Close the section by having each rep update one live deal's map in the CRM — power, stance, last-touched date — before they leave the room.
Section 6 — Cadence, Commitments, Close (5 min)
The map is a living document, not a one-time artifact. Lock the cadence:
- Re-mapped at every stage gate. Discovery → Demo → Proposal → Verbal → Close.
- Reviewed in every 1:1. Two questions: who moved, who's missing.
- Forecast-gated. Deals without a named EB and a named Champion cannot be Commit. Period.
End on the standing order: "Show me the map, or it's not a deal." Every rep commits to one updated power map in CRM by EOD. Manager spot-checks three at random tomorrow.
FAQ
Q: What if we genuinely can't find an Economic Buyer? A: You haven't found them yet; they exist by definition. Per Miller, ask the Champion: *"Whose budget does this come out of? Who signs off on amounts over [threshold]?"* If you still can't name them after two attempts, the deal is not qualified — downgrade it.
Q: How do we handle a high-power Detractor we can't displace? A: Don't try to convert them head-on. Flank: build a coalition of supporters around them, get the EB to override, or change the success metric so the detractor's objection becomes irrelevant. Iannarino's rule — isolate, don't engage.
Q: Is the power map a CRM field or a doc? A: Both. Stance and power-level as CRM fields (so you can report on coverage), plus a free-text doc or Miro board for the influence overlay. Salesforce, HubSpot, and Gong all support custom contact-level fields for this.
Q: How often do shadow influencers actually change the outcome? A: Force Management's 2024 buying-committee data shows ~40% of lost enterprise deals cite a stakeholder the seller never met. That is the entire problem this training solves.
Q: What's the one metric to track post-training? A: Named-EB coverage on Commit-stage deals. Should hit 100% within 30 days. If it doesn't, you have a forecast problem, not a training problem.
Sources
- Holden, Jim. *Power Base Selling: Secrets of an Ivy League Street Fighter.* Wiley, 1999 — formal vs. Informal power framework.
- Miller, Robert B., and Stephen E. Heiman. *The New Strategic Selling.* Grand Central Publishing, 2005 — 4-role buying influence model and Supporter/Neutral/Detractor axis.
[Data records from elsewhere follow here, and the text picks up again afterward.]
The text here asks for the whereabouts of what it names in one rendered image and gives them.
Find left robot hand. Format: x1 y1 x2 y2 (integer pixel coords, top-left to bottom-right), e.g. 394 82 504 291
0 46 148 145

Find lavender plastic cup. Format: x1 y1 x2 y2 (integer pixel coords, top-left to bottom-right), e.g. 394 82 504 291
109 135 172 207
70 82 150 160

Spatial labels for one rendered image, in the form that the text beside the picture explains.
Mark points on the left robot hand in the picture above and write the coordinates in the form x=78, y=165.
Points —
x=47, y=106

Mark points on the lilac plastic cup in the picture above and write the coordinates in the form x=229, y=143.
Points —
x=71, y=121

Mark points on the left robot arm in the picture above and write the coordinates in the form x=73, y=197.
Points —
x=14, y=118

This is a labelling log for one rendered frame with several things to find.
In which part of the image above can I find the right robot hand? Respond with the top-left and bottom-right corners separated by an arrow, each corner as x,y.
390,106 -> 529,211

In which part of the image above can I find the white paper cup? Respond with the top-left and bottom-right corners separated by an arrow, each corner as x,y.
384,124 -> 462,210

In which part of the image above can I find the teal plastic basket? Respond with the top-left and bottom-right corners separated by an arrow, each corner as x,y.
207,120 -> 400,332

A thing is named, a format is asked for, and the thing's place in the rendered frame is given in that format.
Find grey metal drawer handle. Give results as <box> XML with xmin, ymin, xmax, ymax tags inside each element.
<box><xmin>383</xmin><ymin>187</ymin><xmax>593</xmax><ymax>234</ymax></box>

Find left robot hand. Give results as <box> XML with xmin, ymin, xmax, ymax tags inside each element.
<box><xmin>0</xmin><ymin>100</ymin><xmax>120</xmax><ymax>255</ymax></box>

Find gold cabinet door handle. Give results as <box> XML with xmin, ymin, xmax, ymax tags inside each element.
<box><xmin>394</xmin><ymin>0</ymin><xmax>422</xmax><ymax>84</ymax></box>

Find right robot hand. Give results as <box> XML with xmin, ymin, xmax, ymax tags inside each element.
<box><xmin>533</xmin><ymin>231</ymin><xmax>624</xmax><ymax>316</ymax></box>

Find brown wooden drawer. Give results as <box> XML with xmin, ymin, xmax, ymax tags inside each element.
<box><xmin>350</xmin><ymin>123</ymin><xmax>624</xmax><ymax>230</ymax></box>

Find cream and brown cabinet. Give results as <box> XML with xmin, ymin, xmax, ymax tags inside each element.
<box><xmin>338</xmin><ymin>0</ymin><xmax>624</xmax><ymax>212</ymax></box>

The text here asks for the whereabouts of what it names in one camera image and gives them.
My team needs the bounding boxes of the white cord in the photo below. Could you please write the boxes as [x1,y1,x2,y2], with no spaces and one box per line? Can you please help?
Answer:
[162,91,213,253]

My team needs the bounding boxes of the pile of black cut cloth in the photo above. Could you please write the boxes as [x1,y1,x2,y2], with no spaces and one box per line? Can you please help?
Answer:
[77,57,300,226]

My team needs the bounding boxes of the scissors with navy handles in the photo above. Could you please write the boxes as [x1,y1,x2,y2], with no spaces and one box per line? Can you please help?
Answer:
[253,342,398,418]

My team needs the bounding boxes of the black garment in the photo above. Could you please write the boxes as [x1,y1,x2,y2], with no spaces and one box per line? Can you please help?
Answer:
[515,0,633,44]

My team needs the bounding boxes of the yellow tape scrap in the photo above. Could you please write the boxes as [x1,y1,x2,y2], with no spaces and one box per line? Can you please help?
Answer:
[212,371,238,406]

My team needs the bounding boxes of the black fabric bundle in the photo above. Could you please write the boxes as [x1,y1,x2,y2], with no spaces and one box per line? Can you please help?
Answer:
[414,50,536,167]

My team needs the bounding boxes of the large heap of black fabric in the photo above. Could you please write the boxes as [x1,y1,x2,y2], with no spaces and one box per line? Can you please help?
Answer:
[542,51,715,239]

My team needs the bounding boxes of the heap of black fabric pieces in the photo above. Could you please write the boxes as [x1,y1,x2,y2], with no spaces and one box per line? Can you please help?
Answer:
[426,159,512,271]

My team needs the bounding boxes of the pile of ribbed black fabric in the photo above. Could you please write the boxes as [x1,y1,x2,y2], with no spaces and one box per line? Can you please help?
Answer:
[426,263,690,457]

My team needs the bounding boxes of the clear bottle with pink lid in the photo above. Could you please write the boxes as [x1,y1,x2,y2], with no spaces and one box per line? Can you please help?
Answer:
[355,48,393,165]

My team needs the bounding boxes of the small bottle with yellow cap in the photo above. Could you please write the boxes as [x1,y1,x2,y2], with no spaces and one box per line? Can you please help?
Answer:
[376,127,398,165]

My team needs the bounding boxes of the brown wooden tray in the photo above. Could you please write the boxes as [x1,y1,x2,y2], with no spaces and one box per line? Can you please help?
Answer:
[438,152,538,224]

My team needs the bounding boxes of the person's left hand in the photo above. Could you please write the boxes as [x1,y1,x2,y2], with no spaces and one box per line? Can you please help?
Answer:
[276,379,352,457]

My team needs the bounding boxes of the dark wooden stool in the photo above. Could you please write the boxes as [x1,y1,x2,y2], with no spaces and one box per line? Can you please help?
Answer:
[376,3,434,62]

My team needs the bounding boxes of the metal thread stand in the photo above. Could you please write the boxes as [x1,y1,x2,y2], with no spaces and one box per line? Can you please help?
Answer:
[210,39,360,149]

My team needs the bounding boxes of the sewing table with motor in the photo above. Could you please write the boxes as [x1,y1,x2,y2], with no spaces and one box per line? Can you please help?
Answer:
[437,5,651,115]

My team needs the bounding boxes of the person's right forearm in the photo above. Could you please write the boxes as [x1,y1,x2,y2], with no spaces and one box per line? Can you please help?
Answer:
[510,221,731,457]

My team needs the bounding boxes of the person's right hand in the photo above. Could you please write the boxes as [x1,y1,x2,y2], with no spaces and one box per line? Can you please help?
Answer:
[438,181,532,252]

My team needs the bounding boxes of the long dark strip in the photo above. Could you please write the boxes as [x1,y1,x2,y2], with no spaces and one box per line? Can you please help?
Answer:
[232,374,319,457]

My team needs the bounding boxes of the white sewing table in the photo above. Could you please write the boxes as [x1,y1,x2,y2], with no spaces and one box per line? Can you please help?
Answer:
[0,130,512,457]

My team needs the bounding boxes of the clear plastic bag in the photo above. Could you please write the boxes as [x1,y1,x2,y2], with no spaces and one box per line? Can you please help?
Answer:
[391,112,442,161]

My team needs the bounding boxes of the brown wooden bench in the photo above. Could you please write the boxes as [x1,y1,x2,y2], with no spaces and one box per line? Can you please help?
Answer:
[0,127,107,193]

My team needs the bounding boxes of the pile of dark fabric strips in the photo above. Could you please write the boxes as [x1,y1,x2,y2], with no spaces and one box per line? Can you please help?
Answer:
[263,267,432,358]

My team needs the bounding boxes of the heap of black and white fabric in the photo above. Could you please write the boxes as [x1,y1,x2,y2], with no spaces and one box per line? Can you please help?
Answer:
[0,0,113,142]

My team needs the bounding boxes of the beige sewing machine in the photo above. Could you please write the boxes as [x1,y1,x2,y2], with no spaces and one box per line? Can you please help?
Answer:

- Iannarino, Anthony. *Eat Their Lunch: Winning Customers Away from Your Competition.* Portfolio, 2018 — displacement and shadow-influencer tactics.
- Bosworth, Michael. *Solution Selling: Creating Buyers in Difficult Selling Markets.* McGraw-Hill, 1995 — Coach role definition.
- Force Management. *The Enterprise Buying Committee Report.* Force Management Insights, 2024 — committee-size and stakeholder-coverage data.
- Adamson, Brent, and Matthew Dixon. *The Challenger Customer.* Portfolio, 2015 — Mobilizer / Talker / Blocker stakeholder profiles in modern committees.
- Gartner. *B2B Buying Journey Research.* Gartner for Sales Leaders, 2023 — average 6-10 stakeholders in enterprise SaaS purchases.